Claim Denied Because Claimant Could Not Identify Specific Activity that Caused His Injury

In Barrientos v. Ben Hur Construction, Injury No. 10-108268, the claimant was an iron worker in charge of a project to build a mezzanine.  In order to accomplish the job, he was required to manually move all construction materials into the building.  He stated that he had some pain in his low back for at least one week leading up to December 28, 2010 but had no leg pain.  On December 28, 2010, the alleged date of injury, he was cutting screens all day, which required lifting and twisting. He completed the task without feeling anything out of the ordinary in his back or legs.  However, he then went home, went to bed and woke up in the middle of the night with excruciating pain in his back and left leg.  He was seen at St. John’s Mercy Medical Center on December 29, 2010 and it was noted that his “pain was associated with no known injury (iron worker so does lots of heavy lifting at work but no specific event).”  In his deposition, the claimant testified that he could have injured his back by erecting the steel, doing everything by hand, unloading the truck, or moving the steel into the building by hand.  At a hearing, he testified that he was injured due to eight hours of cutting and stacking security screens.  The ALJ denied compensability finding that the claimant alleged an accident, and in order for him to have a compensable accident, he must identify by time and place of occurrence the event or strain which gave rise to his complaints. In light of the claimant’s inability to point out when or what activity caused his low back complaints, the ALJ denied compensability.

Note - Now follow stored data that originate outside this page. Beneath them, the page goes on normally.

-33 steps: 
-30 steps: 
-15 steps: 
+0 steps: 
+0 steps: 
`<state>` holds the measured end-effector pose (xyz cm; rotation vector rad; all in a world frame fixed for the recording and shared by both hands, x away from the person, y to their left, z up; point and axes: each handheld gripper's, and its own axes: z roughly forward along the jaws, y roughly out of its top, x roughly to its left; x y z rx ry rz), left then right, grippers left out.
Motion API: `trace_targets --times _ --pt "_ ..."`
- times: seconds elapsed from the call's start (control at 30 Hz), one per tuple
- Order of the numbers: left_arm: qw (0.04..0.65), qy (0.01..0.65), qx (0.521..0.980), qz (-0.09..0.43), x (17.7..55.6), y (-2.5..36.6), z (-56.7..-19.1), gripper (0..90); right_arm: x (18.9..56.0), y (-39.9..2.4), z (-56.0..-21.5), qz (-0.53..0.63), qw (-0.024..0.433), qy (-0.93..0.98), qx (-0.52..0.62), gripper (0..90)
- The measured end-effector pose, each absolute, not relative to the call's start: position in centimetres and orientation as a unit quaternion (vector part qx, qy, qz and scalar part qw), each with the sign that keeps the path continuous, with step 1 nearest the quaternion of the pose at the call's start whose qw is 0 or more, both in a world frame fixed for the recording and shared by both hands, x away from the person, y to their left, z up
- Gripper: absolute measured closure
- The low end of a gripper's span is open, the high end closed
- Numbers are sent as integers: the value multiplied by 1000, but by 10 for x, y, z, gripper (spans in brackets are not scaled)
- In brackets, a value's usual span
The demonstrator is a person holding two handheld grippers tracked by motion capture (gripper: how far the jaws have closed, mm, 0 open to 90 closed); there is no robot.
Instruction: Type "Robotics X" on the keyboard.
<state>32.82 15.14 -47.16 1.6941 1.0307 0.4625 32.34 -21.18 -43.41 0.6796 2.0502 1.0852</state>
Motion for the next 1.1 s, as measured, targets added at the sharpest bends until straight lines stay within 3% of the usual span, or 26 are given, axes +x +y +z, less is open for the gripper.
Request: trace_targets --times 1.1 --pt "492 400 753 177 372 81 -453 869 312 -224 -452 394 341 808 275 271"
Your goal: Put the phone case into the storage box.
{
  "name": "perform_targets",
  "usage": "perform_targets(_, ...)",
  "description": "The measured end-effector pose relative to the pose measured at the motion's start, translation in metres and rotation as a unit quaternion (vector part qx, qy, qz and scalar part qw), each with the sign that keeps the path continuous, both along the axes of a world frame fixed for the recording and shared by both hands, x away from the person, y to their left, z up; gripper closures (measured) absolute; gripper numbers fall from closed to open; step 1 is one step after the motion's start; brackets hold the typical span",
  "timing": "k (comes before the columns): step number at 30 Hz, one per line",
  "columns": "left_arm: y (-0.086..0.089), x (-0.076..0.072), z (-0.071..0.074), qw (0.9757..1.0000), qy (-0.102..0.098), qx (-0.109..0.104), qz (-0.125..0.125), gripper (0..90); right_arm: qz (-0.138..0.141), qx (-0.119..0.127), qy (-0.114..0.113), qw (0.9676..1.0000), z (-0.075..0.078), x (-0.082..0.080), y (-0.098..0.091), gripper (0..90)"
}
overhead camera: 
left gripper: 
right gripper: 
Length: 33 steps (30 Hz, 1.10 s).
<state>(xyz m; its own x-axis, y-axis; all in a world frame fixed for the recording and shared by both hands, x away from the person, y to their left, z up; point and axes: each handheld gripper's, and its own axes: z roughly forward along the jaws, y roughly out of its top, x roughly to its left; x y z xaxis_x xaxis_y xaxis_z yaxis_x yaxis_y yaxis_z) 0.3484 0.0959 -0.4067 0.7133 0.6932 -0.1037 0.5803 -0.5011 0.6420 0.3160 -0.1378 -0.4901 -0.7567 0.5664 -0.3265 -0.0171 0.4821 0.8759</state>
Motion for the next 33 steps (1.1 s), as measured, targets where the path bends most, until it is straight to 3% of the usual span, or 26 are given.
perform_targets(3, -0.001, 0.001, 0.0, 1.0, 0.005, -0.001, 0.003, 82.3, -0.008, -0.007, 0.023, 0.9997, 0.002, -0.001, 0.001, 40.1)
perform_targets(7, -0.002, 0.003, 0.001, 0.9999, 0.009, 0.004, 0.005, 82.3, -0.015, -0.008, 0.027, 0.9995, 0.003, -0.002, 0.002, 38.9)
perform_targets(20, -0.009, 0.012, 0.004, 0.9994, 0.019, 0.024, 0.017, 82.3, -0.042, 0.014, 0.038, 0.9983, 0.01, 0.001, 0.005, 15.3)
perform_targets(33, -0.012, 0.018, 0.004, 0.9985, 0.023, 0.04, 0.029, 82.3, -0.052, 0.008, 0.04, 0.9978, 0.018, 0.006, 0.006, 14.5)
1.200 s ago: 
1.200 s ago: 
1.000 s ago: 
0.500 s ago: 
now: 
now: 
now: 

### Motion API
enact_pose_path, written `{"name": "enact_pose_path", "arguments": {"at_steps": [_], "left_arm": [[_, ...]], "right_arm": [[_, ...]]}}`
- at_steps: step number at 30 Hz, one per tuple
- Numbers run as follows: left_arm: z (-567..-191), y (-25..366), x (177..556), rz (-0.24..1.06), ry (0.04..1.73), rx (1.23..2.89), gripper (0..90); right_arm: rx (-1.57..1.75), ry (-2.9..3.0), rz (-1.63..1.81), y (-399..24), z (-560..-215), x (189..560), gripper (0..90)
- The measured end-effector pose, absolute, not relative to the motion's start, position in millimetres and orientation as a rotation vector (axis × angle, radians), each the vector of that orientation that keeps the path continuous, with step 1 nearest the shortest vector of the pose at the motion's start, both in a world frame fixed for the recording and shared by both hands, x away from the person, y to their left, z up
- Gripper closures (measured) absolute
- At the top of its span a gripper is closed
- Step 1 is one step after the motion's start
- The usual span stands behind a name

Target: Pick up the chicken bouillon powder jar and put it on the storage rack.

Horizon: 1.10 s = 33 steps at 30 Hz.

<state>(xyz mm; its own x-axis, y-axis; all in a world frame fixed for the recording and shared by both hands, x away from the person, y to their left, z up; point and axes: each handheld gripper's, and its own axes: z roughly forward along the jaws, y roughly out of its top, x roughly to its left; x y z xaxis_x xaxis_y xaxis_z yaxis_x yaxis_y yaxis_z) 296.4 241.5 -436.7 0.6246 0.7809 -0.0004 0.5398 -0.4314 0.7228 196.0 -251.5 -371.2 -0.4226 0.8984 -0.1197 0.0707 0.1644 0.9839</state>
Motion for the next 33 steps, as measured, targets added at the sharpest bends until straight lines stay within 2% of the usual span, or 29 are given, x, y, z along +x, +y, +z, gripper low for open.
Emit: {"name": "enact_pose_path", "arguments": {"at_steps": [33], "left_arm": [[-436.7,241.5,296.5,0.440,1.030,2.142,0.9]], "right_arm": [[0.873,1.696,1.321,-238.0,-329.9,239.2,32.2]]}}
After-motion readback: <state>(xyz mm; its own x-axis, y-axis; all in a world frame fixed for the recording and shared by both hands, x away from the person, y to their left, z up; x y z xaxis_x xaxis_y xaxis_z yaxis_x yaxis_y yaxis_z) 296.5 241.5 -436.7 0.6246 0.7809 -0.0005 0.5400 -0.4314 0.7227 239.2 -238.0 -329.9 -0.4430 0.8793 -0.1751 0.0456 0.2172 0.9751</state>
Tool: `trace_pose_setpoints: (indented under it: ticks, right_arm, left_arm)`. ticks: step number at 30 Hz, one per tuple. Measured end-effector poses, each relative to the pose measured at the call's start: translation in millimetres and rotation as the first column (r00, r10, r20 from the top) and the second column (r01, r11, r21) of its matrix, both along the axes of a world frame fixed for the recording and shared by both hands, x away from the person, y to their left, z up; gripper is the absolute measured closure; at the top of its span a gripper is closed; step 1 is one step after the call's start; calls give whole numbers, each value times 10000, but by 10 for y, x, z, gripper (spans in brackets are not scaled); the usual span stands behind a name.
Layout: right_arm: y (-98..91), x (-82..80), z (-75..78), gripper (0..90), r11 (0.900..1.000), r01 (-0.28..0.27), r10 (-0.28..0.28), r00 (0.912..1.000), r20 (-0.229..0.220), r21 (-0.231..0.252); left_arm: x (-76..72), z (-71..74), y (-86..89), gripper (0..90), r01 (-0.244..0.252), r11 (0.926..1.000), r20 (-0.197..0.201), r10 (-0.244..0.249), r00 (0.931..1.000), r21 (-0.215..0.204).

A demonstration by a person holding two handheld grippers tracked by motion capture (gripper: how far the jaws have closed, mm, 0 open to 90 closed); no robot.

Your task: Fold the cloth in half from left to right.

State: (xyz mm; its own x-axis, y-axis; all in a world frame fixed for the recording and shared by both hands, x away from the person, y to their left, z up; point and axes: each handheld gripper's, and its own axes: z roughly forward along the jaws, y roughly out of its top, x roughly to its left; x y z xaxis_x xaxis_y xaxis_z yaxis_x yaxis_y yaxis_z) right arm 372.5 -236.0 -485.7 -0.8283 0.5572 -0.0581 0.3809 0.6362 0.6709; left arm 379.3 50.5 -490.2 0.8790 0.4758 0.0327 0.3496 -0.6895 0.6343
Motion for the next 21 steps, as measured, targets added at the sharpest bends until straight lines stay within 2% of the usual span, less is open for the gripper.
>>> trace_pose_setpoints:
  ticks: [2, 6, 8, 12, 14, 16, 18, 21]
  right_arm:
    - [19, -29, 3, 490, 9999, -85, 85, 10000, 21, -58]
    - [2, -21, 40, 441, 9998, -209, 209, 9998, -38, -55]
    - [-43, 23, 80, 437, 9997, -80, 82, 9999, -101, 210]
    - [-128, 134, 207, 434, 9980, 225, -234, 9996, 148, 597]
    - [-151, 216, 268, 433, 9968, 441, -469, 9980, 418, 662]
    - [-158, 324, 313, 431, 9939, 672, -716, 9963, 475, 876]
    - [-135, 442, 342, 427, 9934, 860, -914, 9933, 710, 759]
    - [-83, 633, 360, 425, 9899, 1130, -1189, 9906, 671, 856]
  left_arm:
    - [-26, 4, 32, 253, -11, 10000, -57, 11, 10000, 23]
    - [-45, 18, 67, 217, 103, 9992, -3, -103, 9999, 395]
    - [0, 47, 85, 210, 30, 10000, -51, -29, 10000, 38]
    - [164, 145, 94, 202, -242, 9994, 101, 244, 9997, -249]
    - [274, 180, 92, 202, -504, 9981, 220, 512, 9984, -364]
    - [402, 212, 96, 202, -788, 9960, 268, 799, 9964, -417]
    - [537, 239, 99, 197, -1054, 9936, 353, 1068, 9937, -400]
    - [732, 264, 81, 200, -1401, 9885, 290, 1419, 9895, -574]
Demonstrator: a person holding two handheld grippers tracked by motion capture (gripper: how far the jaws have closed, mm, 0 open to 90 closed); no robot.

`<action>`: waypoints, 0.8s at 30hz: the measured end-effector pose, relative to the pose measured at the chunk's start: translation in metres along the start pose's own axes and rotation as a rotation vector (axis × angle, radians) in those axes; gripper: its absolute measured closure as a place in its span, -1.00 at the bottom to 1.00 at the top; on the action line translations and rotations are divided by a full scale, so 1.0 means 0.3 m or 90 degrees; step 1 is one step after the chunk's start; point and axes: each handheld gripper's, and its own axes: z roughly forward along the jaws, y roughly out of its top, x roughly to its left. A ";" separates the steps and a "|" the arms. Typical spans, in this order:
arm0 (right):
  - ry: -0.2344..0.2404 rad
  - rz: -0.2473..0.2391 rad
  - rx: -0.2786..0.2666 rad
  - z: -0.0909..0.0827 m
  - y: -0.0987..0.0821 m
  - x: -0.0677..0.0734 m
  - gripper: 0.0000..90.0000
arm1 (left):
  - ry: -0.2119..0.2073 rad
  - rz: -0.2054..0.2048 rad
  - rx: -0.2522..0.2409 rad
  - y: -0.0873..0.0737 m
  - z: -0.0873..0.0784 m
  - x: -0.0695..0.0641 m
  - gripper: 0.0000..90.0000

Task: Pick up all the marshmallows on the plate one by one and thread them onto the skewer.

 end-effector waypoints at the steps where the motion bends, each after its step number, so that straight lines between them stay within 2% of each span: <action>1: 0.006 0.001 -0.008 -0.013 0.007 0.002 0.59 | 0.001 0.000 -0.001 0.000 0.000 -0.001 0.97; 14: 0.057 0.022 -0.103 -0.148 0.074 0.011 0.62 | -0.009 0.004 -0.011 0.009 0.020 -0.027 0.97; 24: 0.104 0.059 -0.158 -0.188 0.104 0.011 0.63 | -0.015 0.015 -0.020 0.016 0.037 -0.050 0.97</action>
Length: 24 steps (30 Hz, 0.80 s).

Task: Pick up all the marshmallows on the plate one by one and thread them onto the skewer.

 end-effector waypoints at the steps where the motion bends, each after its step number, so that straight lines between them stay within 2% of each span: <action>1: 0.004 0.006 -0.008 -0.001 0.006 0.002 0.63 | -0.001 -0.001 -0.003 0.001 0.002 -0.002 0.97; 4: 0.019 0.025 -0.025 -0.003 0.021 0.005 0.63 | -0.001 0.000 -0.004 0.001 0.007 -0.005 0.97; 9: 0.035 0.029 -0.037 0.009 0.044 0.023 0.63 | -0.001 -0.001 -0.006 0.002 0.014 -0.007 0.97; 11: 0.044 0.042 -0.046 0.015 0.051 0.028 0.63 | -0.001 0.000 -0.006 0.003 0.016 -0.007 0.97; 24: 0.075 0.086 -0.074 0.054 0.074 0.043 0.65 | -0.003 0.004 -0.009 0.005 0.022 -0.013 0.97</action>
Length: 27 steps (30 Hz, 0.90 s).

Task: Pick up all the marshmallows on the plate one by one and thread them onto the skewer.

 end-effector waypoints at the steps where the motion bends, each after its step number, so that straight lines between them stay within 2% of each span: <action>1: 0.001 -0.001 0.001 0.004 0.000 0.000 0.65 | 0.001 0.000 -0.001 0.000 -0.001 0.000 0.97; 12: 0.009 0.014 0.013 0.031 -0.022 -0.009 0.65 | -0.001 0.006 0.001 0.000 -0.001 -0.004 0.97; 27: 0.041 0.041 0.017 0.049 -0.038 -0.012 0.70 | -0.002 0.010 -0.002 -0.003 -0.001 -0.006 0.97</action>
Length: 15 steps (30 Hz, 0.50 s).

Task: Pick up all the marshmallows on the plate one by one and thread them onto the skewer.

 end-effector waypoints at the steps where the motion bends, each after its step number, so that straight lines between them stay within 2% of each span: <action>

On appeal, the Commission affirmed but stated that they believed it was possible for repetitive lifting throughout a single work shift to constitute a singular event or strain for purposes of proving an accident.  However, they believed that in this case, the claimant failed to show any identifiable injury as a result of his work duties on December 28, 2010.

Claimant Slip/Fall While Walking in Public Street on Lunch Break Denied

In Obic v. St. Louis Antique Lightning Company, Injury No. 11-044808, the claimant was at work when he left for his 30 minute lunch break and walked across the street to eat at a restaurant. Upon returning from the restaurant, while walking in the middle of a public street, a strong gust of wind hit the claimant and he fell over, sustaining injury to his right arm. At a hearing, an ALJ denied compensability finding that the injury did not arise out of and in the course of the claimant’s employment. Specifically, the ALJ found that the claimant chose to leave for lunch and was not directed by his employer to leave the premises for lunch. Therefore, the ALJ found that the claimant was not injured by any condition of his employment.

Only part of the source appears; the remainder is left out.